Lack of Safety Standards for Hoverboards Expose Consumers to Fire, Fall Hazards
Hoverboards are flying off the shelf this holiday season, but this item (that now actually exists!) isn't without its dangers.
The United Kingdom is taking drastic steps to ensure that imported hoverboards meet certain safety regulations. According to Mashable, British authorities seized thousands of the items at ports because they did not pass safety checks. Of the 17,000 imported motorized self-balancing devices, 15,000 did not pass inspection.
While no official action has taken place, the product has caught the eye of American agencies. According to CBS News, the Consumer Product Safety Commission (CPSC) has received eight reports of emergency room visits related to hoverboards.
In addition to the fall hazard, charging the device has proven to be dangerous. Firefighters in London recently responded to a fire caused by a charging hoverboard. A similar incident was reported in Louisiana.
Unfamiliarity with the new technology is part of the problem. There are no national safety standards for all the different brands sold to consumers.
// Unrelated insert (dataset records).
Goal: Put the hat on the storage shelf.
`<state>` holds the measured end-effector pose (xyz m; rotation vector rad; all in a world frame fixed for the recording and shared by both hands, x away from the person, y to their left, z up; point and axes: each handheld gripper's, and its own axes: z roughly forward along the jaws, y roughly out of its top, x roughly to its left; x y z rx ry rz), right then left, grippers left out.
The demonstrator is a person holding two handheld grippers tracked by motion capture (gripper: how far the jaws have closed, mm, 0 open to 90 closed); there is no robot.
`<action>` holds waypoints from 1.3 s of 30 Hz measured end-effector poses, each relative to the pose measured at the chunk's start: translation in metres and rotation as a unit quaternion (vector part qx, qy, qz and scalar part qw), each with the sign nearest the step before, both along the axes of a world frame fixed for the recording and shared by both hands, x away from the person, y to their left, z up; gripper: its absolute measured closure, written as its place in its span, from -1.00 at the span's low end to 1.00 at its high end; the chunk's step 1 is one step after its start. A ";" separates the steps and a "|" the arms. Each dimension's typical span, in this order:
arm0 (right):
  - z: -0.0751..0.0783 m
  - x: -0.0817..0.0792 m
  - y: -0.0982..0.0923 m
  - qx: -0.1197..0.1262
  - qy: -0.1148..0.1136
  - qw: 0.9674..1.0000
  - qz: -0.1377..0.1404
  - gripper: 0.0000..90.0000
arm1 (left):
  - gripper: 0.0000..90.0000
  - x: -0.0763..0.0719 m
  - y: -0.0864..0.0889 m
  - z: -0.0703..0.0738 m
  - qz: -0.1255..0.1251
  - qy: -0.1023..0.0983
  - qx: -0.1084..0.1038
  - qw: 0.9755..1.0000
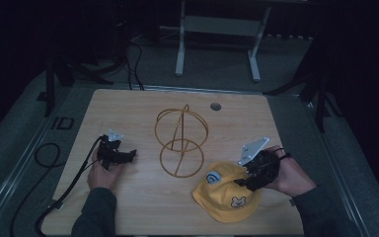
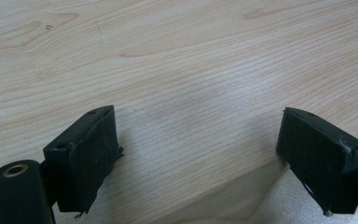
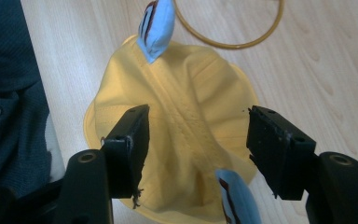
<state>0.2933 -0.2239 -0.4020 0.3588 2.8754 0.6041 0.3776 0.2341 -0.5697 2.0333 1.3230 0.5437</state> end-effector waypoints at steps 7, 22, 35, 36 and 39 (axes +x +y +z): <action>-0.010 0.003 0.008 -0.029 0.011 0.999 0.011 -0.06 | -0.72 0.000 0.000 0.000 0.000 0.000 0.000 1.000; -0.016 0.012 0.025 -0.097 0.042 0.994 0.031 0.17 | -0.72 0.000 0.000 0.000 0.000 0.000 0.000 1.000; -0.018 0.019 0.031 -0.120 0.079 0.988 0.053 0.50 | -0.72 0.000 0.000 0.000 0.000 0.000 0.000 1.000; -0.018 0.019 0.031 -0.122 0.079 0.988 0.055 0.52 | -0.72 0.000 0.000 0.000 0.000 0.000 0.000 1.000; -0.016 0.018 0.030 -0.127 0.078 0.987 0.059 0.59 | -0.72 0.000 0.000 0.000 0.000 0.000 0.000 1.000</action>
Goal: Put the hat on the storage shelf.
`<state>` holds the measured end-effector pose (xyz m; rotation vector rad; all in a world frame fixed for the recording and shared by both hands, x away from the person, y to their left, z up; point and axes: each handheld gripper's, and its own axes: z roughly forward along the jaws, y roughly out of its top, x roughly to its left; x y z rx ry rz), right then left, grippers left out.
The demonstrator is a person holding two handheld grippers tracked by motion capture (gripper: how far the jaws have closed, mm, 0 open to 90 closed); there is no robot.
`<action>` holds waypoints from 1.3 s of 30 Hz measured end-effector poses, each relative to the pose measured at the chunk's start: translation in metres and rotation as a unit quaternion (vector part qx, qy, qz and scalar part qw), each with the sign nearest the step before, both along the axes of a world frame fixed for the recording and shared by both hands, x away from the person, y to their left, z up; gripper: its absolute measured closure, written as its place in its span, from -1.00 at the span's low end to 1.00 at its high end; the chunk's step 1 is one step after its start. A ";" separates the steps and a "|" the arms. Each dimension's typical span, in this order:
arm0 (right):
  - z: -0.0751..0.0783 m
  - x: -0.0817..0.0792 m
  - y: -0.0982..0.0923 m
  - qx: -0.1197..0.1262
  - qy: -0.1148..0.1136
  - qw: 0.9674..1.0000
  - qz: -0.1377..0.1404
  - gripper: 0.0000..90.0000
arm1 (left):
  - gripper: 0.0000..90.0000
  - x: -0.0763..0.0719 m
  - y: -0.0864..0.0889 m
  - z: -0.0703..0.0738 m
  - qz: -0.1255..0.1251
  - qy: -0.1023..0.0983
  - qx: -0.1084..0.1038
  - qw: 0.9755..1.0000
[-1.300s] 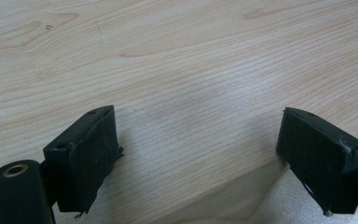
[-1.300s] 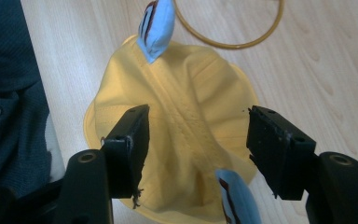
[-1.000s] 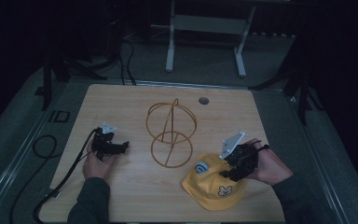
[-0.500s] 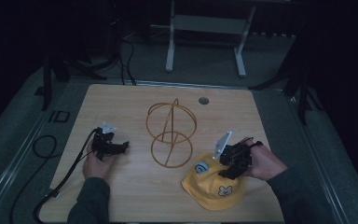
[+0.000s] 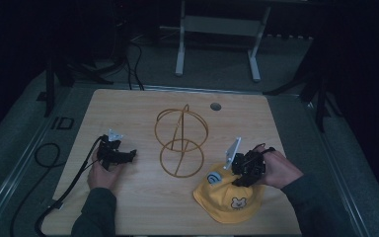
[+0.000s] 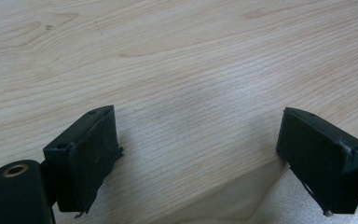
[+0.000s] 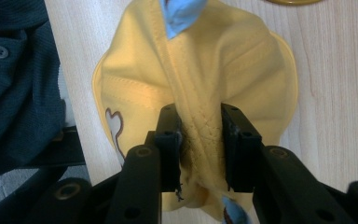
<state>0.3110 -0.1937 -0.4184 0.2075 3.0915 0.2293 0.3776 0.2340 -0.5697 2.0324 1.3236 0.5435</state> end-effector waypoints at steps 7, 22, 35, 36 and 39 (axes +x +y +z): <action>0.012 0.000 -0.006 0.000 0.002 1.000 0.002 0.64 | -0.72 0.000 0.000 0.000 0.000 0.000 0.000 1.000; 0.054 0.011 -0.028 0.051 -0.020 0.998 -0.015 0.65 | -0.72 0.000 0.000 0.000 0.000 0.000 0.000 1.000; 0.071 0.022 -0.038 0.047 -0.026 0.998 -0.027 0.67 | -0.72 0.000 0.000 0.000 0.000 0.000 0.000 1.000; 0.071 0.023 -0.038 0.047 -0.026 0.998 -0.029 0.66 | -0.72 0.000 0.000 0.000 0.000 0.000 0.000 1.000; 0.074 0.026 -0.041 0.050 -0.028 0.998 -0.033 0.67 | -0.72 0.000 0.000 0.000 0.000 0.000 0.000 1.000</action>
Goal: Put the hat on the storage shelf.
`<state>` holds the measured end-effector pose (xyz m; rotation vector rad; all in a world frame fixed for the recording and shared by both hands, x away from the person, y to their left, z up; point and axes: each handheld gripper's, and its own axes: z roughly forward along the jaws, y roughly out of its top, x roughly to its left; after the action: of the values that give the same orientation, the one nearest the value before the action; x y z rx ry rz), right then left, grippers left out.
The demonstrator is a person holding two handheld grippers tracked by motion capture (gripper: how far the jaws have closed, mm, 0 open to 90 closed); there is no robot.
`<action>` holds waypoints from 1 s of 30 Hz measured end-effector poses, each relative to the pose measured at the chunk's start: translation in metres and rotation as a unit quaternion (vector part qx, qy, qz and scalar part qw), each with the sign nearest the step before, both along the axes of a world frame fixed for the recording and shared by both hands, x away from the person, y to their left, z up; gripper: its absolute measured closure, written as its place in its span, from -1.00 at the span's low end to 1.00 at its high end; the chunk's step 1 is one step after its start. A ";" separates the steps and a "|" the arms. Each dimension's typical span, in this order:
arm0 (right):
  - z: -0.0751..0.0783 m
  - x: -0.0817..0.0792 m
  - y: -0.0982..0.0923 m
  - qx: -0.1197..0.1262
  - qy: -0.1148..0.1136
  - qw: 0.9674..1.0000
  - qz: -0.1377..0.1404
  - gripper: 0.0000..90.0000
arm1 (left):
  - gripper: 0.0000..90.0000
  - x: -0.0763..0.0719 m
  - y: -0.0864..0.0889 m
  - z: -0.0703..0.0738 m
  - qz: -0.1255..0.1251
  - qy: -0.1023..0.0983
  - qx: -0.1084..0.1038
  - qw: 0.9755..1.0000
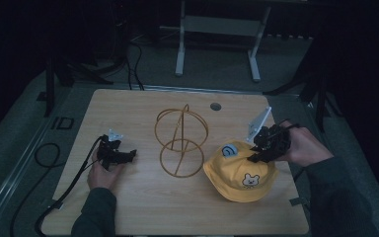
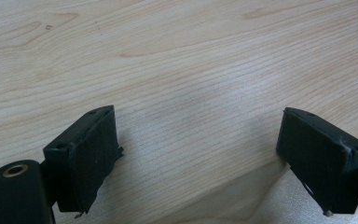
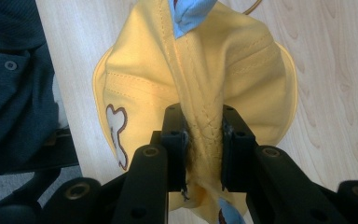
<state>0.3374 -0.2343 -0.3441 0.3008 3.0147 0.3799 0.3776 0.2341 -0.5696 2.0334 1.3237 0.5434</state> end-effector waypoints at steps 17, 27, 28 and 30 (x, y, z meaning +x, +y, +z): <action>0.017 0.021 -0.012 0.021 -0.001 0.999 -0.033 0.68 | -0.72 0.000 0.000 0.000 0.000 -0.001 0.000 1.000; 0.024 0.038 -0.022 0.034 0.000 0.997 -0.065 0.68 | -0.72 0.000 0.000 0.000 0.000 0.000 0.000 1.000; 0.026 0.040 -0.024 0.038 -0.001 0.997 -0.070 0.68 | -0.72 0.000 0.000 0.000 0.000 -0.001 0.000 1.000; 0.028 0.044 -0.027 0.043 -0.002 0.996 -0.080 0.68 | -0.72 0.000 0.000 0.000 0.000 -0.001 0.000 1.000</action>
<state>0.3812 -0.2608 -0.3158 0.5420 2.9476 0.4970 0.3776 0.2340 -0.5698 2.0317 1.3234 0.5447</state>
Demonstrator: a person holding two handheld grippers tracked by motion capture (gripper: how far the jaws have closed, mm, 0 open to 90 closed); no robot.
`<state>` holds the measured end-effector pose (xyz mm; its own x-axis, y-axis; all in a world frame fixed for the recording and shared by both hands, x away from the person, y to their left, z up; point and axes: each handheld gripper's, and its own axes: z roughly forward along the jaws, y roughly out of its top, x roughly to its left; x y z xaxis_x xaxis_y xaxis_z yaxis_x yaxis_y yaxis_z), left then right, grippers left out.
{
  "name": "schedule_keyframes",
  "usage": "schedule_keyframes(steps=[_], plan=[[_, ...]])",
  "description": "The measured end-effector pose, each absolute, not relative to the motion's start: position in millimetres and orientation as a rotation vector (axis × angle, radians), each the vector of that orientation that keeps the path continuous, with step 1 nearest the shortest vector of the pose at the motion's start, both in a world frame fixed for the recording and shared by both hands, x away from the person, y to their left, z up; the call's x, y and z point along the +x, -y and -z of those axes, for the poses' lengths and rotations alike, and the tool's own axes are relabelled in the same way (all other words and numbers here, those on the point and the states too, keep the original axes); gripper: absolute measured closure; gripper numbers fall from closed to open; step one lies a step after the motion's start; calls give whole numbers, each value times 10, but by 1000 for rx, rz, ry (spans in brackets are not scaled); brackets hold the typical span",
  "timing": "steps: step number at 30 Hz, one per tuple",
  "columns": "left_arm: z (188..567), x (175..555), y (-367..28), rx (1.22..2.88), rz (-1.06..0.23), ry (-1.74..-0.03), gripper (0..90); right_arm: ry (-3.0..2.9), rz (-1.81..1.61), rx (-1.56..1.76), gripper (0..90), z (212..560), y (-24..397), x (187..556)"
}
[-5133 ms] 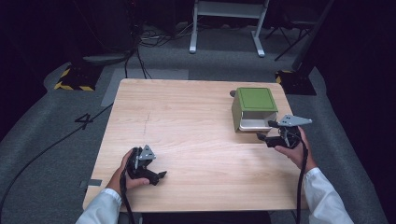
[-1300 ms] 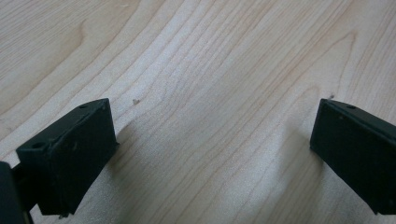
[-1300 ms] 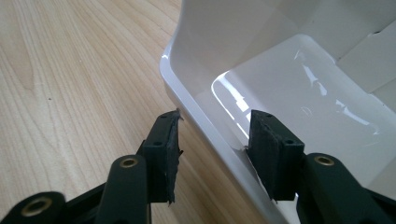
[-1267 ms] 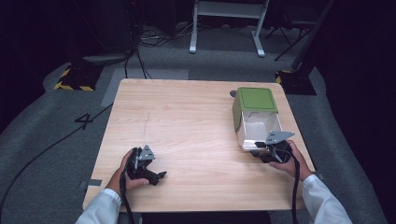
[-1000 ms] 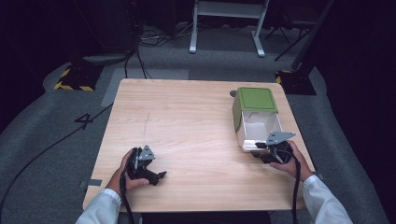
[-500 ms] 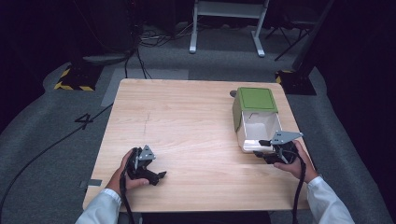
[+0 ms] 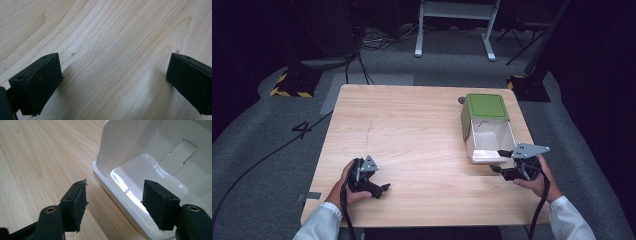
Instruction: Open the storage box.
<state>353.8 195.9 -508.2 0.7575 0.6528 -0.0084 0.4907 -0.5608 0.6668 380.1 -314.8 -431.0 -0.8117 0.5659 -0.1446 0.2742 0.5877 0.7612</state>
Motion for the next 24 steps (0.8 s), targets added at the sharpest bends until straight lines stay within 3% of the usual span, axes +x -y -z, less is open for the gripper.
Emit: schedule_keyframes(steps=[9,24], plan=[[5080,3539,-1960,2285,-318,-851,5,-2412,-1085,704,308,4313,3277,3669],[5081,3539,-1960,2285,-317,-850,5,-2416,-1049,745,305,4429,3509,3500]])
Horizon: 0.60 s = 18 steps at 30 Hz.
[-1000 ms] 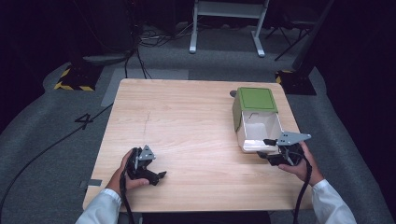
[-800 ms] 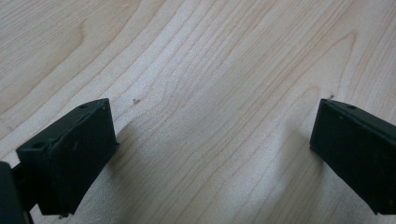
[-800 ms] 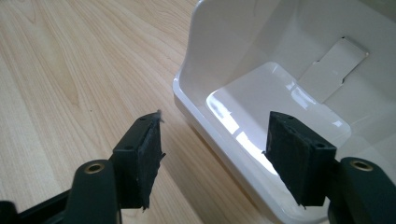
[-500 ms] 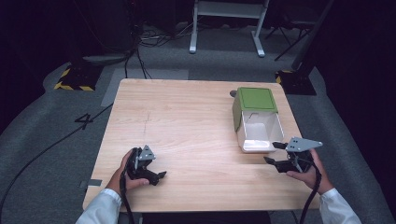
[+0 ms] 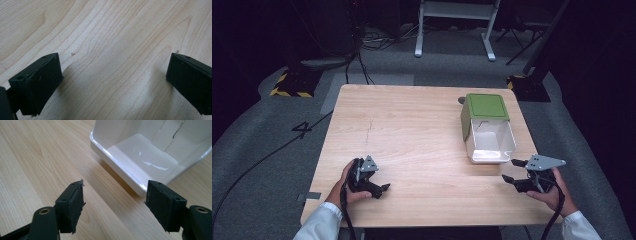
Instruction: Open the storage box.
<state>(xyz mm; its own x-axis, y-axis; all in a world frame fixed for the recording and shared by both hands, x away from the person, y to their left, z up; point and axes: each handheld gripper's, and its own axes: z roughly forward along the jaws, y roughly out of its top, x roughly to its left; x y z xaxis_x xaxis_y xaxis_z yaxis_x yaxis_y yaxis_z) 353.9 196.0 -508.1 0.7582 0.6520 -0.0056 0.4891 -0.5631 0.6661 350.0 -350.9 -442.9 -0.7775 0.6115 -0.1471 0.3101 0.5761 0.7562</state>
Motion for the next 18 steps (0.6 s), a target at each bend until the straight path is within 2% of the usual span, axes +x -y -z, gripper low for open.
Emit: schedule_keyframes(steps=[18], plan=[[5081,3539,-1960,2285,-317,-850,5,-2385,-970,962,268,4877,3889,3439]])
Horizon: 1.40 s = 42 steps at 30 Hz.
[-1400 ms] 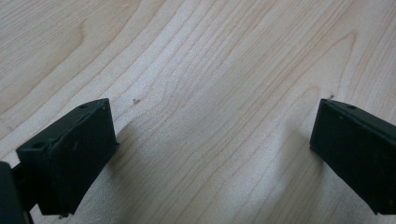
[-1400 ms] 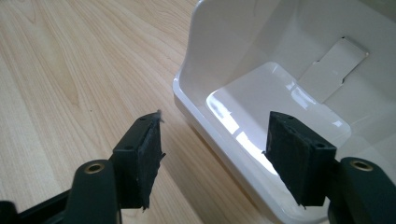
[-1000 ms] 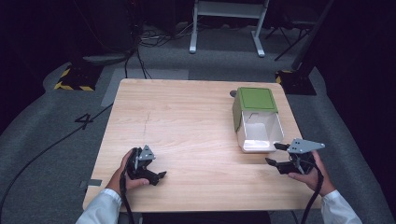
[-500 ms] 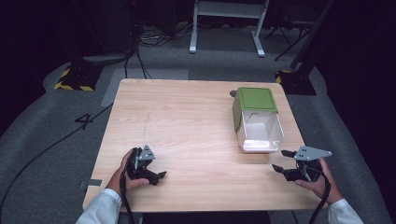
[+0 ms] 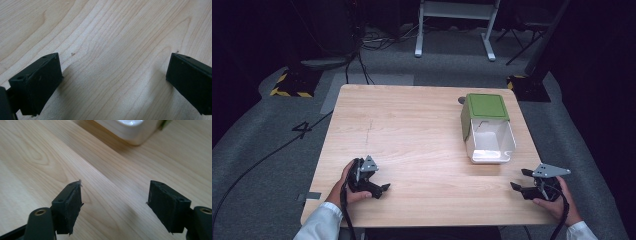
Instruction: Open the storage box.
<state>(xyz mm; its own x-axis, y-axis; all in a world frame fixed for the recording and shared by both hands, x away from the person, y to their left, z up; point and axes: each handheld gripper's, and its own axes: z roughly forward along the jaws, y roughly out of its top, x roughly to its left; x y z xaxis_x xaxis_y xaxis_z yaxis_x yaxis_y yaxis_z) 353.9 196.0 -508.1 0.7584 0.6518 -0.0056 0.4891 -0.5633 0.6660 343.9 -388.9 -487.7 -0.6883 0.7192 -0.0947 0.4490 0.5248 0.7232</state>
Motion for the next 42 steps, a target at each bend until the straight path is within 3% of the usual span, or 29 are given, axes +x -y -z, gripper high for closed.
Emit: schedule_keyframes(steps=[8,42], plan=[[5081,3539,-1960,2285,-317,-850,5,-2329,-1039,1106,237,5062,4047,3476],[5081,3527,-1973,2286,-320,-844,5,-2293,-1033,1141,225,5073,4067,3479]])
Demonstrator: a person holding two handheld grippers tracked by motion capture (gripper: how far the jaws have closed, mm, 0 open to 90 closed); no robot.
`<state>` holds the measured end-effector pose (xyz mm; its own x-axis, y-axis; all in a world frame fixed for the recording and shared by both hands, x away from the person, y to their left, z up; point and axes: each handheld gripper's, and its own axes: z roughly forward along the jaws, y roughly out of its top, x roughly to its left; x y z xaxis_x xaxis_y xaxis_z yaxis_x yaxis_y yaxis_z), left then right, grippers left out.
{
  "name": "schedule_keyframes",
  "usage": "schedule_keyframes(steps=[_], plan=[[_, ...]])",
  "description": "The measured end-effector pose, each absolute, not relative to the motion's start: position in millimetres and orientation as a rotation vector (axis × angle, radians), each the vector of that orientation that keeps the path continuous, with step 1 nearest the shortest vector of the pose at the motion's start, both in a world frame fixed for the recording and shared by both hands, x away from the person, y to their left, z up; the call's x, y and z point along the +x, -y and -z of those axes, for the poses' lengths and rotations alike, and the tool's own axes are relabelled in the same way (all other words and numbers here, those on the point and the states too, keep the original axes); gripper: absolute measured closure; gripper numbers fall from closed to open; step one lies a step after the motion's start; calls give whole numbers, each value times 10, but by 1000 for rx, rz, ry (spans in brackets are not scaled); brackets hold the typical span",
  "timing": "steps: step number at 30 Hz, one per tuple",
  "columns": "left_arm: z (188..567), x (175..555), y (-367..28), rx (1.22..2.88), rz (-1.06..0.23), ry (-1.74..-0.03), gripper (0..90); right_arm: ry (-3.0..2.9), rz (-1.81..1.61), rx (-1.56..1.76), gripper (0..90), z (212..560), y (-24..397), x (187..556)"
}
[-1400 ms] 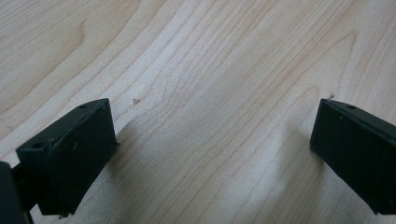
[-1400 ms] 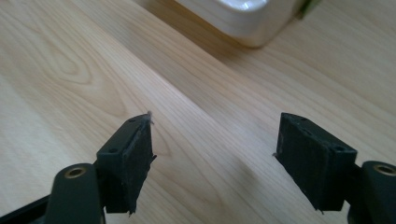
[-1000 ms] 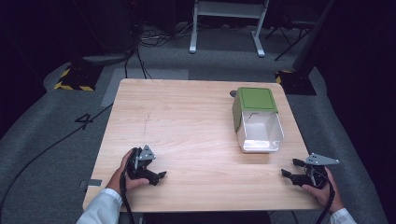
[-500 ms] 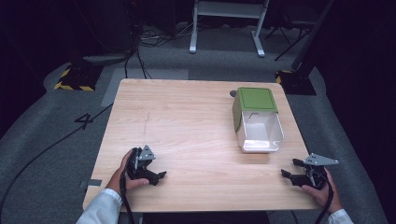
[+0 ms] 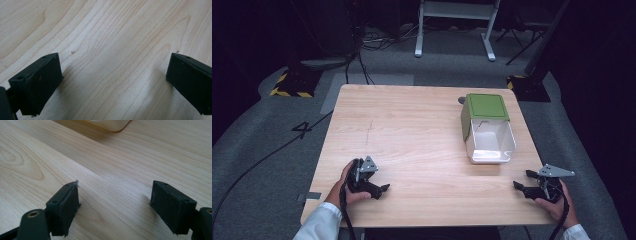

Says Sean Kane of the Safety Institute, to CBS: "What's the difference? What are the design practices? What are the standards? What is the testing that's being done? And the answer is nobody knows because there aren't any requirements they have to meet."
Cheaply-made counterfeits are common in a flooded marketplace, according to Rilwan Hassan, a franchise owner with IO Moonwalkers, a retailer of high-end hoverboards.
"(A customer) brought a board in to us (that) stopped working and also broke in half, so we decided to open it and check what was wrong with it," Hassan told CBS. "Basically it had duct tape in the wiring, wiring was loose, screws were missing -- it was just terrible quality."
The Safety Institute urges users to wear helmets and pads when on a hoverboards, and to report any problems to the CPSC.